Programming Model

When using the programming model provided by Kafka Streams binder, both the high-level Streams DSL and a mix of both the higher level and the lower level Processor-API can be used as options. When mixing both higher and lower level API’s, this is usually achieved by invoking transform or process API methods on KStream.

Functional Style

Starting with Spring Cloud Stream 3.0.0, Kafka Streams binder allows the applications to be designed and developed using the functional programming style that is available in Java 8. This means that the applications can be concisely represented as a lambda expression of types java.util.function.Function or java.util.function.Consumer.

Let’s take a very basic example.

@SpringBootApplication
public class SimpleConsumerApplication {

    @Bean
    public java.util.function.Consumer<KStream<Object, String>> process() {

        return input ->
                input.foreach((key, value) -> {
                    System.out.println("Key: " + key + " Value: " + value);
                });
    }
}

Albeit simple, this is a complete standalone Spring Boot application that is leveraging Kafka Streams for stream processing. This is a consumer application with no outbound binding and only a single inbound binding. The application consumes data and it simply logs the information from the KStream key and value on the standard output. The application contains the SpringBootApplication annotation and a method that is marked as Bean. The bean method is of type java.util.function.Consumer which is parameterized with KStream. Then in the implementation, we are returning a Consumer object that is essentially a lambda expression. Inside the lambda expression, the code for processing the data is provided.

In this application, there is a single input binding that is of type KStream. The binder creates this binding for the application with a name process-in-0, i.e. the name of the function bean name followed by a dash character (-) and the literal in followed by another dash and then the ordinal position of the parameter. You use this binding name to set other properties such as destination. For example, spring.cloud.stream.bindings.process-in-0.destination=my-topic.

If the destination property is not set on the binding, a topic is created with the same name as the binding (if there are sufficient privileges for the application) or that topic is expected to be already available.

Once built as a uber-jar (e.g., kstream-consumer-app.jar), you can run the above example like the following.

If the applications choose to define the functional beans using Spring’s Component annotation, the binder also supports that model. The above functional bean could be rewritten as below.

@Component(name = "process")
public class SimpleConsumer implements java.util.function.Consumer<KStream<Object, String>> {

    @Override
    public void accept(KStream<Object, String> input) {
        input.foreach((key, value) -> {
            System.out.println("Key: " + key + " Value: " + value);
        });
    }
}
java -jar kstream-consumer-app.jar --spring.cloud.stream.bindings.process-in-0.destination=my-topic

Here is another example, where it is a full processor with both input and output bindings.

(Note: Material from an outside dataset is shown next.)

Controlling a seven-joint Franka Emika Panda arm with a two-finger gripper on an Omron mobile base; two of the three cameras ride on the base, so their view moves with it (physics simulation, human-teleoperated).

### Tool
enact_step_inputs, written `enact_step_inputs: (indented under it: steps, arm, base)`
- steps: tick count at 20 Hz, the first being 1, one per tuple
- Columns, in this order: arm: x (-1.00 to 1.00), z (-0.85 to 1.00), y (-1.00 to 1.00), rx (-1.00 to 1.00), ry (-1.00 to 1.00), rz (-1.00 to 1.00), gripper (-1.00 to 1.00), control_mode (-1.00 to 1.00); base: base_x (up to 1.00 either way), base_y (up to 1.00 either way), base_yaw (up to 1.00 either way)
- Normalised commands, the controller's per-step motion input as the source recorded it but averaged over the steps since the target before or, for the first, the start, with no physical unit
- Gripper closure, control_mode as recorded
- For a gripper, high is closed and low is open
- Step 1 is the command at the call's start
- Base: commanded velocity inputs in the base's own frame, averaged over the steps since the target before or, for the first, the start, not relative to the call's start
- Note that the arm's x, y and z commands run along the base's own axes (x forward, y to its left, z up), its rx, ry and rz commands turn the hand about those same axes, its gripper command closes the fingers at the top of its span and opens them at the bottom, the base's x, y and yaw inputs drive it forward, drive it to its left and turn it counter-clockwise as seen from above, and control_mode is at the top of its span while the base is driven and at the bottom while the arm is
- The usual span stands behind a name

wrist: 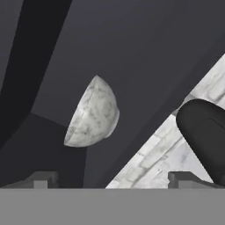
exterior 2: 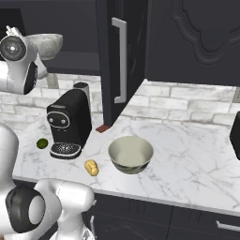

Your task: Pick both bowls and place them on the counter. Then place the lime in one bowl and place the potato in the other bowl.

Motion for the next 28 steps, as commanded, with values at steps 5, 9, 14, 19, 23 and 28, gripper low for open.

This is the classic word-count example in which the application receives data from a topic, the number of occurrences for each word is then computed in a tumbling time-window.

@SpringBootApplication
public class WordCountProcessorApplication {

  @Bean
  public Function<KStream<Object, String>, KStream<?, WordCount>> process() {

    return input -> input
                .flatMapValues(value -> Arrays.asList(value.toLowerCase().split("\\W+")))
                .map((key, value) -> new KeyValue<>(value, value))
                .groupByKey(Serialized.with(Serdes.String(), Serdes.String()))
                .windowedBy(TimeWindows.of(5000))
                .count(Materialized.as("word-counts-state-store"))
                .toStream()
                .map((key, value) -> new KeyValue<>(key.key(), new WordCount(key.key(), value,
                        new Date(key.window().start()), new Date(key.window().end()))));
  }

	public static void main(String[] args) {
		SpringApplication.run(WordCountProcessorApplication.class, args);
	}
}

Here again, this is a complete Spring Boot application. The difference here from the first application is that the bean method is of type java.util.function.Function. The first parameterized type for the Function is for the input KStream and the second one is for the output. In the method body, a lambda expression is provided that is of type Function and as implementation, the actual business logic is given. Similar to the previously discussed Consumer based application, the input binding here is named as process-in-0 by default. For the output, the binding name is automatically also set to process-out-0.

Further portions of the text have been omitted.